Dataset records:
★ ★ ★ ★ ★ ★ ★
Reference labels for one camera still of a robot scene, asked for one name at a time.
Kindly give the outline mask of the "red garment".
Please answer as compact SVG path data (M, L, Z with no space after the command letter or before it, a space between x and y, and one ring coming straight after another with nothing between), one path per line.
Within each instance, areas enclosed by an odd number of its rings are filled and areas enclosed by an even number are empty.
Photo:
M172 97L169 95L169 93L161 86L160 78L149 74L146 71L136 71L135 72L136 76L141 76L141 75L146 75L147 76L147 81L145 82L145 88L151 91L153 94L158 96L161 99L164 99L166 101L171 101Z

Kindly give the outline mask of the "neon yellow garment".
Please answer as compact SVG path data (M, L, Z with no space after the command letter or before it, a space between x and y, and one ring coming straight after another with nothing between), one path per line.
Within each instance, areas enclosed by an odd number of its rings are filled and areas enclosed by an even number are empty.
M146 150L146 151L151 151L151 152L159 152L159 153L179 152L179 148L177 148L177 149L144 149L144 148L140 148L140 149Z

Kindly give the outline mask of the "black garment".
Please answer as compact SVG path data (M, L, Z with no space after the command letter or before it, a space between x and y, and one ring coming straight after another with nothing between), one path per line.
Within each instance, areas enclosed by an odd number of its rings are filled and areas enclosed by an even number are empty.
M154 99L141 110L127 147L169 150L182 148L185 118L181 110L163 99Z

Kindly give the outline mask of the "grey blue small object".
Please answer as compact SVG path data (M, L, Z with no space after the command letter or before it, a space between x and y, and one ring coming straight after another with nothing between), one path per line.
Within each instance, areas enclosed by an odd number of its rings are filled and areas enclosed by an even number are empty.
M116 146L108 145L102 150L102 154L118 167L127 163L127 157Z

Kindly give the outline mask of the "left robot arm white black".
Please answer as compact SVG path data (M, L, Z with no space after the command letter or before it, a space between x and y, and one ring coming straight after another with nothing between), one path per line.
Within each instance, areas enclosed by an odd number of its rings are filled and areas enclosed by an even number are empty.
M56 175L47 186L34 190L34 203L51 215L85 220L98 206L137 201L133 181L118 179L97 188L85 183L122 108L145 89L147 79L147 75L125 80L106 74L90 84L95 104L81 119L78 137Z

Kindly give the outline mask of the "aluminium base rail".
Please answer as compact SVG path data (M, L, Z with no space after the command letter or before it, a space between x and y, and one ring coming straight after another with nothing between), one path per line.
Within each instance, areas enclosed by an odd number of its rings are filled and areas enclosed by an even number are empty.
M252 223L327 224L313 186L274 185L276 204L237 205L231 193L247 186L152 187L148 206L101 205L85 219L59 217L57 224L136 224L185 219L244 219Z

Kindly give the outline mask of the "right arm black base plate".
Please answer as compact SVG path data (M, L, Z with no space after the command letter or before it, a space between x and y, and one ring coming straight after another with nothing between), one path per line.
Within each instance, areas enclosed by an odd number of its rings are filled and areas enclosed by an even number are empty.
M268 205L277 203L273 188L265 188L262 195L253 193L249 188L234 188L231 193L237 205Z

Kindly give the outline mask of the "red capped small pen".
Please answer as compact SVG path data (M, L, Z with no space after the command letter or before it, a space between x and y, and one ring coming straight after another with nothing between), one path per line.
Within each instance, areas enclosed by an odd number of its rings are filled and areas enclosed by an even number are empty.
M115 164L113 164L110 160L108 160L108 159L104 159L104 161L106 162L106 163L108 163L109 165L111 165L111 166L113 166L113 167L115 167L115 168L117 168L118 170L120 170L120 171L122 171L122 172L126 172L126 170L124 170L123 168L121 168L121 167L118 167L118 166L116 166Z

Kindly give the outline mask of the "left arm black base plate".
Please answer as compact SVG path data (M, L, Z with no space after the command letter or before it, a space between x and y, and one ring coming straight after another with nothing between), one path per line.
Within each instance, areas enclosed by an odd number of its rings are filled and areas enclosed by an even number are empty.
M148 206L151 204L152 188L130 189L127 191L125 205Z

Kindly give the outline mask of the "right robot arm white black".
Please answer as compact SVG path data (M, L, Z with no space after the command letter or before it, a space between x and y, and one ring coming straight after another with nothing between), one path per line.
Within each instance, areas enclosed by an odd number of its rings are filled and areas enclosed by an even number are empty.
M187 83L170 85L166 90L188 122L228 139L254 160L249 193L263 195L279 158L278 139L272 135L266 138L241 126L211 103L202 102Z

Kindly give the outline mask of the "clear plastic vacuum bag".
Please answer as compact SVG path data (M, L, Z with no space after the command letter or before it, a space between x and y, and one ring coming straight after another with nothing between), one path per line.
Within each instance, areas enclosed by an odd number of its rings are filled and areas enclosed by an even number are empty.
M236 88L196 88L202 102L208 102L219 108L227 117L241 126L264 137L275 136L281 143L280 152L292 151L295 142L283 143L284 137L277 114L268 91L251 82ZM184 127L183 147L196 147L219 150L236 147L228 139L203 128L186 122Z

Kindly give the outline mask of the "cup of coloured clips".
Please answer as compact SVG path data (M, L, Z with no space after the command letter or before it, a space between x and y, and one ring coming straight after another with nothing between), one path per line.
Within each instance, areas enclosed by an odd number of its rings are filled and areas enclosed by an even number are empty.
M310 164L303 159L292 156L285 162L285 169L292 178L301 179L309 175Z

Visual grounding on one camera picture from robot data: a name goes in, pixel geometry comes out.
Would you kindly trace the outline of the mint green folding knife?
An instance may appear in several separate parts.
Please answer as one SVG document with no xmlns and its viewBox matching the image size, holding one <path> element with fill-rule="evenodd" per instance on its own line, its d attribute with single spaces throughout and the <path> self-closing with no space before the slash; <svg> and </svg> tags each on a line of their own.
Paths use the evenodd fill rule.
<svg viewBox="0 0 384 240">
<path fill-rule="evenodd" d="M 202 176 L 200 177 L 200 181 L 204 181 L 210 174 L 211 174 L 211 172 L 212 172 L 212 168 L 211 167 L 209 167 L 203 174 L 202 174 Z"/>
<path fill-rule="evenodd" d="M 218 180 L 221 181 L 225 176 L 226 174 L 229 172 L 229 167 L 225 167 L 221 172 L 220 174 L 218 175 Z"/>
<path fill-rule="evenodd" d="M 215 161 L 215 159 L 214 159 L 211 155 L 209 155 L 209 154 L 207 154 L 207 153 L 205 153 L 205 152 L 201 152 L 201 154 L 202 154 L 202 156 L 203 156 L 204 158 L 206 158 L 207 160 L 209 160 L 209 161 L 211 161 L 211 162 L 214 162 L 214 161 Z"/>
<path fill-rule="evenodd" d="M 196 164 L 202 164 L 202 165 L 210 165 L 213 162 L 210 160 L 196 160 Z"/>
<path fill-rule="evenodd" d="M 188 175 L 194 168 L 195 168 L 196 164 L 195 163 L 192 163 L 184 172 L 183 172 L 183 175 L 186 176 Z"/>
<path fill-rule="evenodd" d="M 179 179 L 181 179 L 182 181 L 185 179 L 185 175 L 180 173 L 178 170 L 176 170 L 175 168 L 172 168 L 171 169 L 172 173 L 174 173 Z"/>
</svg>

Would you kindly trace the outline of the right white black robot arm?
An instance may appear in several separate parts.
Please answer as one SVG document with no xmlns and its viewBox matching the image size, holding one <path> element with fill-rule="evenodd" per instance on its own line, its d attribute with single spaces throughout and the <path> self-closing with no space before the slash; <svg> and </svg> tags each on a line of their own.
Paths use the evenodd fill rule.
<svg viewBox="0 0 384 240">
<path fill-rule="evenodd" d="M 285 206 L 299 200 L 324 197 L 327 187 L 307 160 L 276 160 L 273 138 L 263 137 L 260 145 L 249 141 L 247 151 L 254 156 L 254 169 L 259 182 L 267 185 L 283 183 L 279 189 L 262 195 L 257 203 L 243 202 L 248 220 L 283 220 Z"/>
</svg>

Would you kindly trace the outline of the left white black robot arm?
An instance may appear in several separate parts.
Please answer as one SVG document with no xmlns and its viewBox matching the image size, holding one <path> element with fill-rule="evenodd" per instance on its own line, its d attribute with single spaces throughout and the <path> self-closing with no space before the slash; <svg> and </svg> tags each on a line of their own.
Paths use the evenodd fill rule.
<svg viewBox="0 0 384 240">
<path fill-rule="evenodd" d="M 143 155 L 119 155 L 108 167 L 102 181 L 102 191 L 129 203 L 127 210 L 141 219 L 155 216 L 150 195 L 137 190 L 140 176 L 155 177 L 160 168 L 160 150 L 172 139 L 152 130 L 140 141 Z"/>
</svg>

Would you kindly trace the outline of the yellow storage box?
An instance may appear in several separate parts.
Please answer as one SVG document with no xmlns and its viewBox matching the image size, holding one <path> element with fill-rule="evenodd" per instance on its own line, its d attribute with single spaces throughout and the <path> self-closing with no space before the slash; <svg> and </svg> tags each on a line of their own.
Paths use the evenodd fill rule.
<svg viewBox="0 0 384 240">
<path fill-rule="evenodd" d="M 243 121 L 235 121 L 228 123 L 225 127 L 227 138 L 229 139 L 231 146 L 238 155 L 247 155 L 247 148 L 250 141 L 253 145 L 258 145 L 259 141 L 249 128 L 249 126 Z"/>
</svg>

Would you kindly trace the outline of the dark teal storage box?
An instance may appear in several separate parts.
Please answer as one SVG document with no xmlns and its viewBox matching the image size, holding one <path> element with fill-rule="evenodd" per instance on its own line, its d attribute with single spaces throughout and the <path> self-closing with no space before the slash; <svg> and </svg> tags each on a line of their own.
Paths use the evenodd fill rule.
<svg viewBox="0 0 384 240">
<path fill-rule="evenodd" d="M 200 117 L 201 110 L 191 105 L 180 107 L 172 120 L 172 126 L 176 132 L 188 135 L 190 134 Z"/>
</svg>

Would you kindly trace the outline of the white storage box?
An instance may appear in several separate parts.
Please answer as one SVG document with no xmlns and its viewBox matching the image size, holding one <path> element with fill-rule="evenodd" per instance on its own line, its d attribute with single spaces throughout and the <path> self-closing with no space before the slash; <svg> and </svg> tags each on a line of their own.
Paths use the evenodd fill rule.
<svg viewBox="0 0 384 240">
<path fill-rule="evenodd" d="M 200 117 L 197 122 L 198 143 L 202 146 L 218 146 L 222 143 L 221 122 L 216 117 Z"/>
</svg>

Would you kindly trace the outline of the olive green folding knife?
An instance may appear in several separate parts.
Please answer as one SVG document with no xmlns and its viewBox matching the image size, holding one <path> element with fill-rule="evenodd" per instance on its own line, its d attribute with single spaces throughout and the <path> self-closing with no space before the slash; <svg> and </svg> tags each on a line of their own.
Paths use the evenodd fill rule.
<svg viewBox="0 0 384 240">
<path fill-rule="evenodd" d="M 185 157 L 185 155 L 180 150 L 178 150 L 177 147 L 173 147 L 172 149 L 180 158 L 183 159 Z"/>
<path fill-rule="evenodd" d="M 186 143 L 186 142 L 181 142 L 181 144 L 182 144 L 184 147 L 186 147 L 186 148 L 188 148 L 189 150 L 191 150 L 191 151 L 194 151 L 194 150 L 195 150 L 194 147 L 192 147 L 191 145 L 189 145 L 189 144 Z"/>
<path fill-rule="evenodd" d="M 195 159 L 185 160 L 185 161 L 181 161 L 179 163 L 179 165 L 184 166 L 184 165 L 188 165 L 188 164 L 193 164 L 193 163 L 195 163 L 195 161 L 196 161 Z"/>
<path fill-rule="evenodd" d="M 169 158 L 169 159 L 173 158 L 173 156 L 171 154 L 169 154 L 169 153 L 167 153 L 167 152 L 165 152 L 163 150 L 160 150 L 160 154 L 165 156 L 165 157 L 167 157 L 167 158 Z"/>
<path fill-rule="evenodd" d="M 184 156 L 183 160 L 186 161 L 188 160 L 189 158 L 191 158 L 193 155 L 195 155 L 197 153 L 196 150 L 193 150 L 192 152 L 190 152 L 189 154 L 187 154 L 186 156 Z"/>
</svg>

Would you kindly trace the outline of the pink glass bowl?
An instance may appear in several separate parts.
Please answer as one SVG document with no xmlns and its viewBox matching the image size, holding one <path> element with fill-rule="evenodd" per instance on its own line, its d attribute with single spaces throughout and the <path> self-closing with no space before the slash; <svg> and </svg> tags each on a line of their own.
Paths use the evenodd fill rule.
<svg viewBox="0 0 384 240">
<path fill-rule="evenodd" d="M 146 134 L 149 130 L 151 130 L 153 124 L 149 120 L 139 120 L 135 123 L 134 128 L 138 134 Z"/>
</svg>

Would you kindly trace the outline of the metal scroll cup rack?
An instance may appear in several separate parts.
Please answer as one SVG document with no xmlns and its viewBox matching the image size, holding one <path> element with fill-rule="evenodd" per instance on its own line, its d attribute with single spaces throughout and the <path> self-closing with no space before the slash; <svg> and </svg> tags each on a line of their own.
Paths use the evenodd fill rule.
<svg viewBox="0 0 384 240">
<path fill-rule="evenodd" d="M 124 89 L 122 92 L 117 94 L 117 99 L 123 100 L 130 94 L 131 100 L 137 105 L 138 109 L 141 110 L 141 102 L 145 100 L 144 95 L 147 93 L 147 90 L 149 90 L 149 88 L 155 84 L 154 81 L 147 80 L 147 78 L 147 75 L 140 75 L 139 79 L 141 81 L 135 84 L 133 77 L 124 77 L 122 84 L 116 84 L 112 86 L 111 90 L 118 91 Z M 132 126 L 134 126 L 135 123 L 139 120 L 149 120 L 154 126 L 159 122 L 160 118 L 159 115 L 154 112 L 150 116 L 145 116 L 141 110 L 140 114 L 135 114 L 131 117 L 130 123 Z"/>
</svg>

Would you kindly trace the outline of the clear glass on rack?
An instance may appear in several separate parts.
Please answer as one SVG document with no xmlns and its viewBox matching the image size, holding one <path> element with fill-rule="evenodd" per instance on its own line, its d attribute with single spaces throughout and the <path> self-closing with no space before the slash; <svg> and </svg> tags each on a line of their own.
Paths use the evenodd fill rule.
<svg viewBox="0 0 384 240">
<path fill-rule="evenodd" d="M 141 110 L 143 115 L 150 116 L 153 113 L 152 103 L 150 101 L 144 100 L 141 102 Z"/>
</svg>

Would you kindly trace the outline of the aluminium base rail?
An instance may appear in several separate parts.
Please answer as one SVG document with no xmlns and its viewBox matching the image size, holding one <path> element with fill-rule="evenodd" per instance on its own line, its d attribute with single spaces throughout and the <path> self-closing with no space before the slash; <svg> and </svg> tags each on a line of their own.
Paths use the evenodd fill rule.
★ ★ ★ ★ ★ ★ ★
Give only the number of lines in the material above that include the word "aluminium".

2